As you say, Mr. Babbitt completed a similar state-federal trade in Utah after some serious
wheeling and dealing with Utah Governor Leavitt. The Utah Schools Exchange, completed in
1998, was largely put together to buy off the anti-federal Sagebrush Bullies who had railed
against designation of the Grand Staircase Escalante National Monument (and had sued the
federal government). Like so many land exchanges, the deal was hailed as a "win-win."

But who really won? According to appraisers in the BLM Utah State office, the land values in
that trade were enormously lopsided. The exchange yielded to the state land that is projected to
generate $1billion in revenue and we, the public, got about $70 million worth of land that was
largely unsuited or inaccessible to development in the first place. When agency appraisers raised
their concerns about the imbalance of the trade, they were barred from any further input. Instead,
land values were determined by higher-ups in the BLM, none of whom were qualified appraisers
or had the faintest idea of the true land values involved.

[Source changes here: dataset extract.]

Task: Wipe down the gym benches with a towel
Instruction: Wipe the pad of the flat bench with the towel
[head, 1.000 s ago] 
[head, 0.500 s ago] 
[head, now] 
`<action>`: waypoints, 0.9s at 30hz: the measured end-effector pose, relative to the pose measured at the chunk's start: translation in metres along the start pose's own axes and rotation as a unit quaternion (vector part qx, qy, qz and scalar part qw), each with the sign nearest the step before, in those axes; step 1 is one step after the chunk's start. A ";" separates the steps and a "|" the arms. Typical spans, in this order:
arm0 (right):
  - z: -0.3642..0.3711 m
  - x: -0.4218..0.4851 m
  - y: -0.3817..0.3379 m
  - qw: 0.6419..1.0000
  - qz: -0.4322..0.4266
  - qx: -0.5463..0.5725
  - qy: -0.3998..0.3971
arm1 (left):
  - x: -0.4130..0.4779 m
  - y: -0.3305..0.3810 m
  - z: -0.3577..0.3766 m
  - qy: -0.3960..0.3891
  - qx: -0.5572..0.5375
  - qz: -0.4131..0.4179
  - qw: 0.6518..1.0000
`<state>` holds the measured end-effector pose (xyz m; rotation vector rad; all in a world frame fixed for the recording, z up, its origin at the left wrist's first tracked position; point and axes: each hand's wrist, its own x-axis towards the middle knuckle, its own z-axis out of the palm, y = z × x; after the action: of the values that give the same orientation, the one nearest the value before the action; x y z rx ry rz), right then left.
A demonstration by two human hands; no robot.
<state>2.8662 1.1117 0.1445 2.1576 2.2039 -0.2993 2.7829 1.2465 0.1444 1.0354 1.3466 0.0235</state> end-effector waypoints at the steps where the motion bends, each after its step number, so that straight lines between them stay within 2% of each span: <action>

According to the press, at the signing ceremony for the exchange Secretary Babbitt joked that the
deal is so sweet for Utah, he ought to fire the staff members who negotiated it. Indeed.

Aside from the financial losses associated with a deal like this, the public is shut out from any
input into the decisions. The Utah Schools exchange was closed through an Act of Congress,
without the environmental impact analysis and public participation provided under the National
Environmental Policy Act (NEPA).

Now, yet another land deal is brewing between Babbitt and Leavitt, a palliative to buy support for
Utah Rep. Hansen's puny 1 million acre Utah Wilderness bill. This trade, also engineered in the
rarified air of the national office, would give the feds 118,085 acres of rugged, largely
inaccessible state land valued at $50 to $150 an acre. In return, Utah would get 127,631 acres,
located primarily along the Interstate-15 corridor with residential, commercial, and industrial
development potential.

Our organization recently submitted a request to the BLM under the Freedom of Information Act
to obtain records on the appraisals for both the past and proposed Utah exchanges. The State
office replied that it has "no records" pertaining to these matters. A similar request to the national
office has so far produced no results.

Perhaps Governor Hull shouldn't be so fearful that a deal with Babbitt would "snooker" Arizona.
Babbitt's record shows a willingness to give states the upper hand and the American people the
shaft by grossly under-valuing federal lands.

We agree that Arizona state trust lands must be protected against development, but not through a
deal that rips off the American public at large or makes sacrifice areas of ecologically valuable
federal lands. People in Arizona and elsewhere should watch this deal very closely. If a land
exchange is to occur, it needs to happen through an open process with full disclosure,
environmental impact analysis, and citizen participation. Moreover, the public deserves the
assurance that land values and other aspects of a trade would be determined by the rules rather
than by a wink and a handshake.

Janine Blaeloch is founder and director of the Western Land Exchange Project, a Seattle-based non-profit
organization that monitors federal land swaps throughout the West and is working for reform in the federal
land exchange programs (www.westlx.org). Blaeloch was a panelist at a conference on state trust lands at
Arizona State University last November.